Lui si mise una mano sul cuore. "Mai. Te lo prometto. Anche se tecnicamente le tartarughe non hanno il guscio davanti", iniziò a spiegare.
"Castle!".
"Ok, niente balena spiaggiata". Che bella immagine. Preferiva l'elefante. E poi come si permetteva? Un po' di rispetto per una futura madre. Madre. Lo stomaco sfarfallò.
"Poi...", continuò, tornando a concentrarsi.
"Beckett, dovevi avvertirmi che l'elenco era così lungo, avrei preso appunti. Si sta facendo buio".
Gli intimò di fare silenzio con una delle sue occhiate.
"Ho quasi finito. Non farò il corso pre-parto, non mi toccherai continuamente la pancia e, soprattutto, non ci sposeremo".
"Perché non possiamo sposarci?", si stupì lui.
"Castle, tu sposi tutti!", gli fece notare con poca diplomazia.
"Sfortunatamente, non hai tutti i torti. Va bene, vivremo nel peccato, se così desideri", accettò. "C'è altro?"

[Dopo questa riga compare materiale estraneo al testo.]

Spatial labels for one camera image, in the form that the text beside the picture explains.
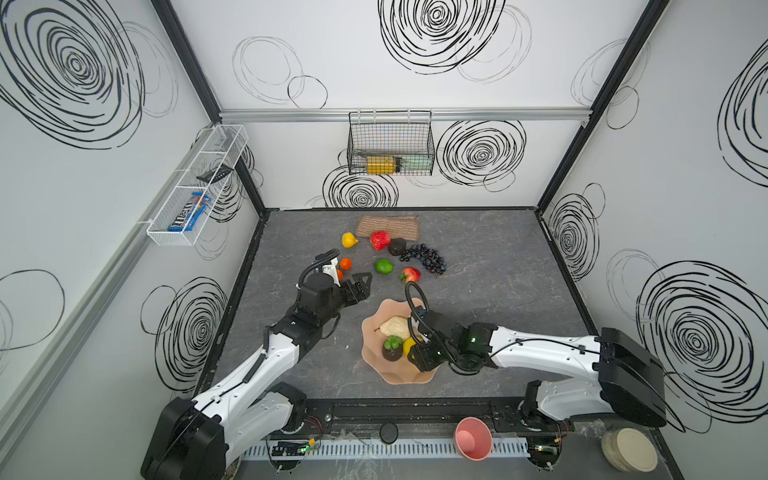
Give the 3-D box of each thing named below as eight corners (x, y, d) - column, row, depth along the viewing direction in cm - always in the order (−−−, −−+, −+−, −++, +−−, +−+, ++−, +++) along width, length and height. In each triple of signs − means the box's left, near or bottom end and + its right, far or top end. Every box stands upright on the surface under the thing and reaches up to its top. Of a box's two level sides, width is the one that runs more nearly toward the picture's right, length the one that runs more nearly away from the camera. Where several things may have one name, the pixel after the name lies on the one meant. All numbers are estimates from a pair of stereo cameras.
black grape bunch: (401, 260, 106) (401, 254, 103) (410, 245, 111) (411, 239, 108) (441, 278, 101) (443, 272, 99) (449, 261, 106) (451, 255, 103)
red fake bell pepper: (378, 254, 108) (377, 245, 104) (369, 244, 111) (368, 236, 107) (392, 245, 110) (392, 237, 106) (382, 236, 113) (382, 227, 109)
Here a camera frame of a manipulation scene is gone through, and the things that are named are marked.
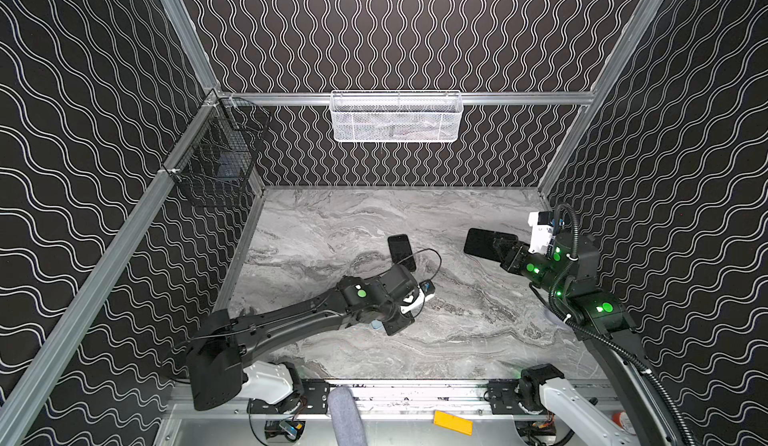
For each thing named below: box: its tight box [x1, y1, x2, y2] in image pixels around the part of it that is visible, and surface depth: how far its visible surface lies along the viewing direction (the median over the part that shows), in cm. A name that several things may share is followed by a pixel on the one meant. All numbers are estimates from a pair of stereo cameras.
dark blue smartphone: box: [464, 228, 519, 262], surface depth 72 cm
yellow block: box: [433, 410, 474, 436], surface depth 72 cm
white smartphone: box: [387, 234, 416, 272], surface depth 108 cm
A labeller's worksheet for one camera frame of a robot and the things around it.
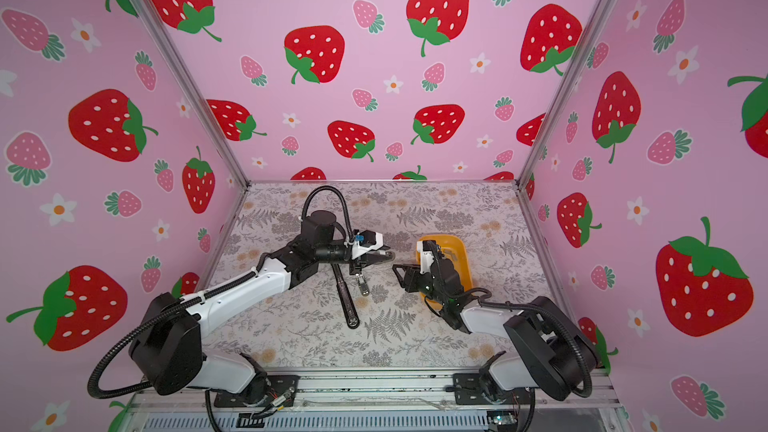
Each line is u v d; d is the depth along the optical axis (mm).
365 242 627
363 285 927
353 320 838
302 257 633
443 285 649
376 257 728
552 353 433
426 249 779
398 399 731
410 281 763
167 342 420
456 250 958

Lei fece un sospiro, improvvisamente stanca per tutte le emozioni di quel pomeriggio, delle ultime settimane. Era esausta. Appoggiò la testa sul suo petto.
"Andrà tutto bene, vero?" chiese con una vocina minuscola che non si era mai permessa di far udire a nessuno.
"Sarà tutto grandioso. Noi saremo grandiosi. E lo sarà anche il nostro futuro erede maschio", la rassicurò, passandole una mano tra i capelli.
"Diventerò enorme", si lagnò, abbandonata contro di lui.
"Diventerai bellissima", le sussurrò emozionato, stringendola.